Roselyne Bachelot, à l’origine de l’initiative a tenue félicite la ville de Villeurbanne : « Première des « deuxièmes villes de France » comme elle aime à se nommer, Villeurbanne, riche de son histoire industrielle, cité jeune et en croissance, a choisi la jeunesse pour force et cible de son projet culturel urbain. La ville entend renouer avec sa tradition d’éducation populaire et innover dans ses actions d’éducation artistique et culturelle. Elle compte s’appuyer pour cela aussi bien sur son patrimoine méconnu, ses forces associatives ainsi que sur les grandes institutions culturelles et les ressources universitaires présentes sur son territoire ».

Un patrimoine à revaloriser avec une culture qui se veut innovante

Avec notamment le TNP (Théâtre National Populaire) qui occupe une place très importante dans la vie culturelle de la métropole de Lyon mais aussi une Maison du livre, de l’image et du son, un institut d’art contemporain et plusieurs festivals, Villeurbanne a depuis longtemps un rôle important dans la culture rhodanienne.

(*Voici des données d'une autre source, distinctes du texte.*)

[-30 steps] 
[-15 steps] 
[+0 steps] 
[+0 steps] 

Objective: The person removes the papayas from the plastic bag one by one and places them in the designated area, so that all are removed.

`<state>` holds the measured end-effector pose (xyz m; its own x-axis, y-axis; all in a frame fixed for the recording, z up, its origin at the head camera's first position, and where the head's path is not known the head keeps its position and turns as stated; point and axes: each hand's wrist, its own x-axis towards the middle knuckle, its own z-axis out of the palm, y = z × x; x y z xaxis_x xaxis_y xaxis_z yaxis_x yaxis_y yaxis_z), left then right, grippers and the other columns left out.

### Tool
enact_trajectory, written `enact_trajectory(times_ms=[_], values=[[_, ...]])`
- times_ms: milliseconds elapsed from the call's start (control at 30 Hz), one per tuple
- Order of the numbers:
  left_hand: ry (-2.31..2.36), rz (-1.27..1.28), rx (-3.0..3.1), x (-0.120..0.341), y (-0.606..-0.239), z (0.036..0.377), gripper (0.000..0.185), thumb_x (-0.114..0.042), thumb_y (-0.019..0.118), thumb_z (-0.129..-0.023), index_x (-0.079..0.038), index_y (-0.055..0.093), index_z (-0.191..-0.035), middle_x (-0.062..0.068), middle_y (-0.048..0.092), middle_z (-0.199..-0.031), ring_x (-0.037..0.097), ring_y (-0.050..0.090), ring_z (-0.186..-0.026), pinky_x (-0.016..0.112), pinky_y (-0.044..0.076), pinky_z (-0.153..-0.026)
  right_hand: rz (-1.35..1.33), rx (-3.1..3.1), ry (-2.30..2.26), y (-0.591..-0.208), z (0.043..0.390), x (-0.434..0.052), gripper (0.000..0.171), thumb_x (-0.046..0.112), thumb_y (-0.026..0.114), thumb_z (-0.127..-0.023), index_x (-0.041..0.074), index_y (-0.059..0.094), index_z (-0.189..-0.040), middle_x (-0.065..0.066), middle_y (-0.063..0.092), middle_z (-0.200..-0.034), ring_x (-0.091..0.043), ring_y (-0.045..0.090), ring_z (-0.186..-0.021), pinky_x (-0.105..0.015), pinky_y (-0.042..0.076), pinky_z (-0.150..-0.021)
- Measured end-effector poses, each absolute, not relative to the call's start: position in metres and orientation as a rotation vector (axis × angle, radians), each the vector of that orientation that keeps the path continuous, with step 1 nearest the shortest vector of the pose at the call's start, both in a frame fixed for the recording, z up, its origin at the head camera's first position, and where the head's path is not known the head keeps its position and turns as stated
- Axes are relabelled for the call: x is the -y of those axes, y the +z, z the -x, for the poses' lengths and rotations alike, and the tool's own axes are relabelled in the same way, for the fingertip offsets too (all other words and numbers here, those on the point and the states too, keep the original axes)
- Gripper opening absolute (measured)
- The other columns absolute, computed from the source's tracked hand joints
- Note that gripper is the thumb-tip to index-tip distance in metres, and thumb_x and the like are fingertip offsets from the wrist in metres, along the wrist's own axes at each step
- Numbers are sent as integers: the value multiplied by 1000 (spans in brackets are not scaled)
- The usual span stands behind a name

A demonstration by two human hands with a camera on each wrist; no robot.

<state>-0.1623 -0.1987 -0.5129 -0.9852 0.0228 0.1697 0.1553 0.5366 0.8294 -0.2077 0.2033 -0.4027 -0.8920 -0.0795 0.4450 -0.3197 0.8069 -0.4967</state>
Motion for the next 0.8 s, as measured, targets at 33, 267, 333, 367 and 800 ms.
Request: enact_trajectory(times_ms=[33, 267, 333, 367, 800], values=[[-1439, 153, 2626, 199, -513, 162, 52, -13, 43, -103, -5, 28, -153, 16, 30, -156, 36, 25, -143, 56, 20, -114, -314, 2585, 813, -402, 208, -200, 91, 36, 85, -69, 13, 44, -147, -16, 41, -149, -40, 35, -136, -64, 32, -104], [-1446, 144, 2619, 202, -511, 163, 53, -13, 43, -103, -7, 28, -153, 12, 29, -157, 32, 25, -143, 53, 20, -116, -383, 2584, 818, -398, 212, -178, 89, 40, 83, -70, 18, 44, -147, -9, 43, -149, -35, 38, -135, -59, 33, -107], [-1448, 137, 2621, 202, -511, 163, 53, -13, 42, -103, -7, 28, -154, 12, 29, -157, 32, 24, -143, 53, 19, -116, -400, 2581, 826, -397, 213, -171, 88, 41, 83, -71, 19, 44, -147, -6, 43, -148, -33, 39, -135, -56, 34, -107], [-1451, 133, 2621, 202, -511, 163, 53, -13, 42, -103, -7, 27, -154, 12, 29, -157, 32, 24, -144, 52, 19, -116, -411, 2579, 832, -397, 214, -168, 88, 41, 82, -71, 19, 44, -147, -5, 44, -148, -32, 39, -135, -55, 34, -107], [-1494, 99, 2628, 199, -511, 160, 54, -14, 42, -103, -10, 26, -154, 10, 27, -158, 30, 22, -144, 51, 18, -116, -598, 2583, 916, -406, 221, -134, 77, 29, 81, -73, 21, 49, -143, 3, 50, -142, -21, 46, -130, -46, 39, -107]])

Ainsi cette ville qui ne bénéficie pas d’une riche histoire, souhaite grâce à sa politique culturelle « enrichir le récit commun de la ville ». Car si elle ressemble à une énième ville de banlieue remplie d’habitations imposantes et de béton, Villeurbanne veut faire découvrir ou redécouvrir à ses habitants un patrimoine et une histoire jusqu’ici méconnus. En effet, dirigée depuis la fin du 19ème siècle par le socialisme, Villeurbanne revendique un important patrimoine lié à l’industrie, à l’immigration et à l’innovation, notamment en ce qui concerne le logement. Dès lors, le projet pour 2022 s’inscrit dans ce patrimoine en le faisant redécouvrir par ses habitants. 

Un label qui ouvre de nouvelles perspectives pour la politique culturelle de la ville

Pour sortir de la crise sanitaire, les élus veulent « donner des perspectives aux milieux culturels et artistiques et aux citoyens », en plus des nombreuses mesures mises en place pour soutenir les professionnels et les établissements touchés par les fermetures sanitaires.

Mais le pari central que fait Villeurbanne est celui de la jeunesse. En confiant notamment à un groupe de jeunes de 12 à 25 ans la lourde tâche de concevoir et produire de A à Z un événement gratuit qui doit attirer des dizaines de milliers de personnes. Tout cela afin de créer des interfaces entre les jeunes et les producteurs habituels de la Ville et de construire des relations durables.

Le but de la municipalité Villeurbannais est de construire un patrimoine « différent, inclusif et populaire » qui répond à 3 principaux enjeux de société : la transition écologique, la transition sociale et la transition démocratique. Pour l’année 2022, la ville prévoit de nombreux évènements dont 30 festivals, 25 mini centres culturels et 22 balades patrimoniales sur plus de 100 km.